As a teenager Andile Ntombela exchanged her relaxed hair for dreadlocks – a forbidden style in her Durban high school’s rulebook.

But the reason why she succeeded in circumventing the letter of the code of conduct was in all likelihood because she was adhering to its spirit. Dreads notwithstanding, Andile was a committed hardworking student who carried herself in a respectable manner.  When her hair did not block her selection as a prefect later on, younger learners wanted to follow suit. This movement, albeit low key, coupled with a greater openness from the school to embrace diversity contributed to an overhaul of hair guidelines.

At the time Andile was also wrestling to recalibrate aspect of her identity. Through her teen hair experience she began to grasp that physical appearance was an insufficient yardstick to gauge who a person really was.

“I am not defined by my hair,” has been her position ever since.

But she also began to understand that her revolt against chemically forcing her curls to uncoil was more than superficial teenage rebelliousness. She was beginning to connect the dots that showed how, in a society particularly obsessed with distinguishing people based on skin pigmentation and hair type, the lighter your skin was and the straighter your hair the more attractive you were considered to be.

But Andile, who was independent and unafraid to confront conflicting ideas, set off to uncover her own beliefs about beauty, identity, society and how these interface, overlap and align.

As far as hair goes, discarding relaxers in high school forced Andile to venture into unchartered territory. As a child her hair was either straight or braided, often with extensions. She did not learn how to take care of her natural hair, products to do so were scarce and trial and error in hair care takes its toll.

“[I]t has an impact on your hair. You could actually get to a point where you may want to go back to what you know – relaxed hair,” Andile said.

But she has persisted on a road of self-discovery and with only months to go before her 30th birthday Andile, who works in media and marketing in Cape Town, has long reached a point where she is comfortable with virtually any style. This confidence coupled with the fact that she easily gets bored and enjoys playing around with different looks mean that she changes her hair a lot.

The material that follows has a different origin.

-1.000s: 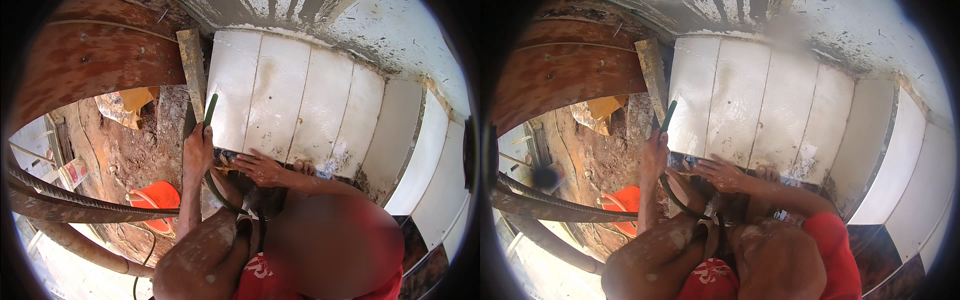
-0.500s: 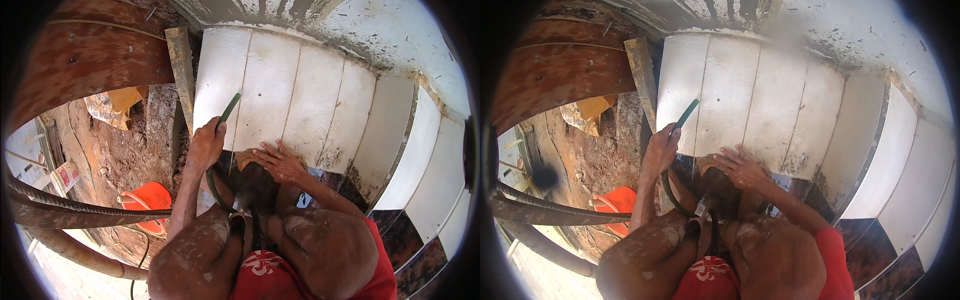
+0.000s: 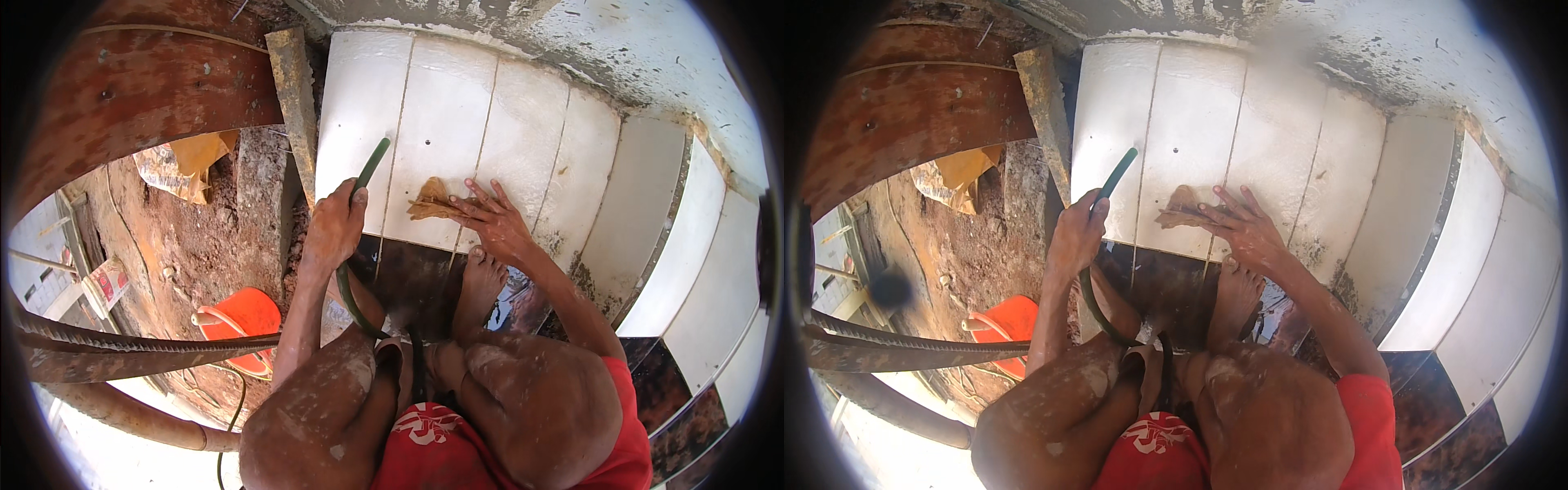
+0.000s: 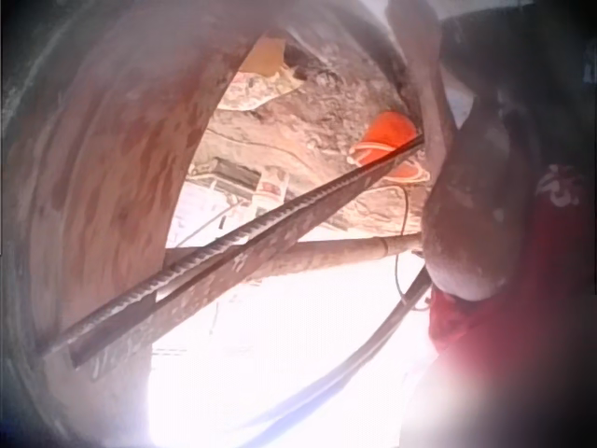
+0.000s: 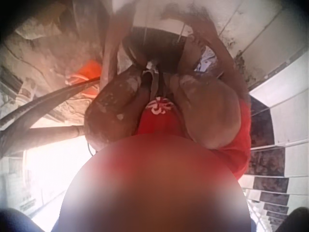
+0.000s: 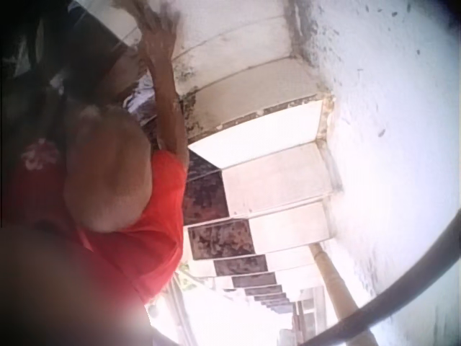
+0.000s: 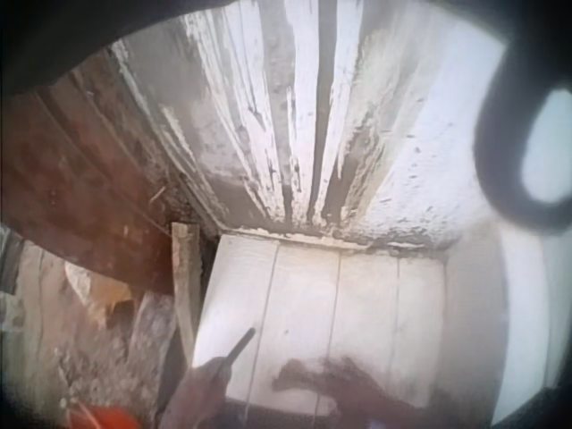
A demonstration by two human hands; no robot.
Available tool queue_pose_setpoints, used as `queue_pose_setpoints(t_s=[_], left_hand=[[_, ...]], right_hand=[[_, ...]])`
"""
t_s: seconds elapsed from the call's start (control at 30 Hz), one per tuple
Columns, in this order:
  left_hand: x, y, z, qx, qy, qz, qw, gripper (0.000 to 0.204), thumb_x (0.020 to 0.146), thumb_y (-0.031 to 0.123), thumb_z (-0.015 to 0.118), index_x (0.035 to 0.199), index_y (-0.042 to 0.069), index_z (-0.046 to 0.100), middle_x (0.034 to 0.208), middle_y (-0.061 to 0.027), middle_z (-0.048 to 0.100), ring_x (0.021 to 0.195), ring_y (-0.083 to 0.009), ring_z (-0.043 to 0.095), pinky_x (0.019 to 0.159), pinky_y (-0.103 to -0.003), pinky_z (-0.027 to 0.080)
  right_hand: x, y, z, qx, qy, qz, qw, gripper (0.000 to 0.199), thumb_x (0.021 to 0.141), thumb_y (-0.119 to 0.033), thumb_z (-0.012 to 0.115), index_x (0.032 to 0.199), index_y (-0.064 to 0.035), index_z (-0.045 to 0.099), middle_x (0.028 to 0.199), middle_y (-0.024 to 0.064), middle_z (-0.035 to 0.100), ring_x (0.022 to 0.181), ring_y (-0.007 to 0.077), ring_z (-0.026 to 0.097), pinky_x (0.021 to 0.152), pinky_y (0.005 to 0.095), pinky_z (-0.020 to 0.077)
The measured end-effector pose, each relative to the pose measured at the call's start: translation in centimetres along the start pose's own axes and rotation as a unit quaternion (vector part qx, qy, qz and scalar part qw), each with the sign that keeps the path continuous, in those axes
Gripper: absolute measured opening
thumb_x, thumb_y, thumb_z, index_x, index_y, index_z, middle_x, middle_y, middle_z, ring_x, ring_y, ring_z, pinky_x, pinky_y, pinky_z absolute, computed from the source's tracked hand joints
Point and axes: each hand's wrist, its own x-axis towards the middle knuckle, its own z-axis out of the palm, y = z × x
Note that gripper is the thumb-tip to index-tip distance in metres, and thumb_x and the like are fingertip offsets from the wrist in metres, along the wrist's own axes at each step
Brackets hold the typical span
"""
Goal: The person cleans a spiral staircase by spraying water from a hose and scrubbing the white and dark tiles with a sponge. The person moves along the stairs, rinsing and wiping the surfaces repeatedly.
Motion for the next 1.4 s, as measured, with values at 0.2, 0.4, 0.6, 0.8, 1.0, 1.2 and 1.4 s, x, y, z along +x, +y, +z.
queue_pose_setpoints(t_s=[0.2,0.4,0.6,0.8,1.0,1.2,1.4], left_hand=[[0.2,0.4,-0.1,-0.019,-0.006,0.0,1.0,0.041,0.107,0.028,0.05,0.123,-0.008,0.061,0.095,-0.0356,0.068,0.094,-0.0543,0.066,0.084,-0.06,0.049],[0.3,0.4,0.3,-0.004,0.003,0.016,1.0,0.042,0.107,0.028,0.05,0.124,-0.009,0.061,0.096,-0.0366,0.068,0.094,-0.0545,0.066,0.085,-0.059,0.05],[0.2,0.4,0.5,0.007,0.012,-0.001,1.0,0.042,0.107,0.029,0.05,0.124,-0.008,0.062,0.097,-0.0353,0.069,0.097,-0.0541,0.066,0.088,-0.059,0.05],[0.0,0.5,0.2,0.004,0.001,-0.02,1.0,0.041,0.107,0.029,0.049,0.124,-0.006,0.062,0.097,-0.0344,0.069,0.098,-0.0536,0.066,0.088,-0.059,0.05],[0.0,0.4,0.3,0.019,0.005,-0.03,0.999,0.042,0.107,0.029,0.049,0.124,-0.006,0.063,0.099,-0.0348,0.069,0.101,-0.0543,0.065,0.088,-0.06,0.049],[-0.6,-0.7,0.4,-0.031,0.075,-0.047,0.996,0.049,0.107,0.03,0.051,0.136,-0.008,0.059,0.086,-0.0292,0.07,0.084,-0.0437,0.071,0.079,-0.051,0.052],[-0.6,0.0,0.3,-0.218,0.065,0.009,0.974,0.049,0.11,0.037,0.054,0.134,-0.006,0.058,0.063,0.0072,0.04,0.054,-0.0035,0.035,0.047,-0.024,0.027]], right_hand=[[1.4,0.8,-2.3,0.076,-0.17,-0.168,0.968,0.051,0.093,-0.025,0.067,0.14,-0.0416,0.062,0.162,-0.0195,0.042,0.161,0.0187,0.016,0.133,0.0514,0.0106],[5.0,0.2,-2.0,0.098,0.131,0.043,0.986,0.063,0.086,0.001,0.059,0.143,-0.0253,0.064,0.154,-0.0022,0.056,0.158,0.0241,0.028,0.131,0.0531,0.0153],[5.9,-0.9,-0.2,0.042,0.087,-0.074,0.993,0.062,0.087,-0.005,0.063,0.146,-0.0247,0.061,0.153,-0.0031,0.056,0.158,0.0255,0.027,0.131,0.0519,0.016],[6.3,-2.6,-0.5,0.085,0.029,-0.069,0.994,0.061,0.084,-0.008,0.064,0.145,-0.0164,0.062,0.155,0.0036,0.054,0.157,0.0264,0.03,0.129,0.0505,0.0202],[10.4,1.8,0.0,0.019,0.159,-0.03,0.987,0.063,0.09,-0.005,0.059,0.15,-0.0271,0.057,0.171,-0.0012,0.031,0.16,0.0249,0.022,0.131,0.0545,0.0172],[20.4,9.3,-2.9,-0.004,0.435,0.191,0.88,0.052,0.096,-0.007,0.059,0.147,-0.0132,0.059,0.151,0.0173,0.054,0.139,0.0402,0.051,0.115,0.0578,0.0387],[19.9,-5.3,0.6,0.129,0.245,-0.096,0.956,0.048,0.102,-0.027,0.053,0.149,-0.012,0.055,0.164,0.0126,0.04,0.155,0.0285,0.032,0.128,0.0525,0.023]])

“I am not afraid of wearing my hair quite short. My afro is quite short at the moment, but I wear weaves, I wear wigs, but if I don’t feel like wearing the weave or the wig I don’t mind going out with my afro. My beauty is not defined completely by the physical aspects of me. There is so much more…I don’t see myself in one perspective and in one dimension.”

Andile believes acceptance of oneself should be anchored in self-love, self-knowledge and consequently in your own interpretation of beauty. This means steering clear from all the too easy oversimplified comparisons to the next person and an uncritical acceptance of the notions of beauty promoted in the media. “

“When you have love for yourself and appreciation for yourself automatically you break out of that confinement of, ‘I don’t look like that therefore I am not beautiful or I am not inadequate’ because you have come to a point on your own where you embrace yourself. So its identity. If you get that foundation right a lot of chains will break as a ripple effect.”

For Andile beauty is simply authenticity.

“If you own up to who you are and you hundred percent comfortable with it and you embrace it – then to me that is beauty because it is founded in identity, which is so vital,” she explains.

In fact, she believes identity is the scaffolding of the self-knowledge one needs to live a full life.

She encourages young girls and boys who are still finding their pathways in life and who are contemplating the natural hair route to make the transition. But having been there herself she highlights the importance of education – and common sense.

“The point is when you are still at school you have to do it within reason because school emphasises and teaches uniformity. You can’t be too outrageous in how you explore. You have to do it within reason. Keep your hair natural, but keep it clean and neat.”

She also believes that information about hair choices needs to reach schools and teachers.

“I think I was in grade eight, high school, standard six. One of the teachers asked me…I had braids on my hair…she asked me and in front of the class, how often I washed my braids and even if I was allowed to wash them at all. I think she was trying to confirm her own theory that natural hair is not washed and if you had extensions on your hair it is not washed. Imagine that question being posed – it can be extremely embarrassing.”

A long journey still lies ahead to tackle the ignorance and prejudice in South Africa relating to hair as a personal and a political issue, often infused with crass racism.

But Andile is part of a growing number of young women who are liberating hair and beauty from the past.

Her message is clear and unapologetic: “Your hair is a physical representation of who you are. Your ethnic history… I would really encourage young people …if you want to be natural, be natural.”